This entry is part 51 of 56 in the series Blogging Pound's The Cantos

Okay, time to get my shoulder back to the wheel, I think. I’m making another try at returning to the Cantos. It’s been a busy time, but not so busy I can’t do this a few days a week in the morning, as a warm-up to my own writing. At least, I hope I can do it. 

This post is one in a series of readings I’m posting of each poem in Ezra Pound’s The Cantos, one (or a few) at a time. The readings are atypical, for reasons made clear in my first post in this series. I’m not sure whether the fiction project that inspired this series will ever come to fruition, but I’d like to try finish the Cantos just the same.

There’s also an (updated) index of all the Cantos (and related sources) I’ve discussed so far.

In this installment, I try to figure out what I’m supposed to think about Canto LXIV, the third of the ten Adams Cantos… and what I do think about it. 

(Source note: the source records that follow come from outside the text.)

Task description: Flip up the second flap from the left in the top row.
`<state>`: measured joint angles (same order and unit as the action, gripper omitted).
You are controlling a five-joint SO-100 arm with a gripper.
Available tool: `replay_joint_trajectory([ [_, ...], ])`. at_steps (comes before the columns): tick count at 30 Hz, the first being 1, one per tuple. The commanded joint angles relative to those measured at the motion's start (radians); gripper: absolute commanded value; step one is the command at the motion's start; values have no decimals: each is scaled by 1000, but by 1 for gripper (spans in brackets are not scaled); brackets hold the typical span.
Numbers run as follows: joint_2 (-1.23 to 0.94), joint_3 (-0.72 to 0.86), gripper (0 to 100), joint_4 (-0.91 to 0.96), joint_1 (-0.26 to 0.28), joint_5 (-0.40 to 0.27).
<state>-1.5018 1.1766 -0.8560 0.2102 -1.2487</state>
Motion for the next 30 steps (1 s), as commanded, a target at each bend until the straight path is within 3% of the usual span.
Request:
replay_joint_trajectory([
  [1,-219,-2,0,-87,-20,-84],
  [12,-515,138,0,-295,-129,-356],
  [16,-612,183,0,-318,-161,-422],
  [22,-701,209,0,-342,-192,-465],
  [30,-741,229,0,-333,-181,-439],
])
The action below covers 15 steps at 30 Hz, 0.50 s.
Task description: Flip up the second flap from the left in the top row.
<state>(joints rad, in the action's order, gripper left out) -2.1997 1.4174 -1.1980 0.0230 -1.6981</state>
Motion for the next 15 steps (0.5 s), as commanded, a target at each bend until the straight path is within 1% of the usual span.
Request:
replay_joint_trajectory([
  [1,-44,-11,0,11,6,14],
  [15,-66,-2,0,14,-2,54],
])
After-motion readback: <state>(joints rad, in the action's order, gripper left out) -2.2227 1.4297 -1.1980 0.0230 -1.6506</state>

For American colonials in the time of John Adams, the Stamp Tax—a tax England tried to levy on America, taxing all printed goods, including “[s]hip’s papers, legal documents, licenses, newspapers, other publications, and even playing cards”—was troubling mostly because of the dark future of willy-nilly taxation it boded. The problem wasn’t that printed things were being taxed (as the tax was relatively small) so much as because England attempted to impose it without the agreement of the colonial legislatures. 

Teapot, “No Stamp Act,” 1766-1770. Click for source.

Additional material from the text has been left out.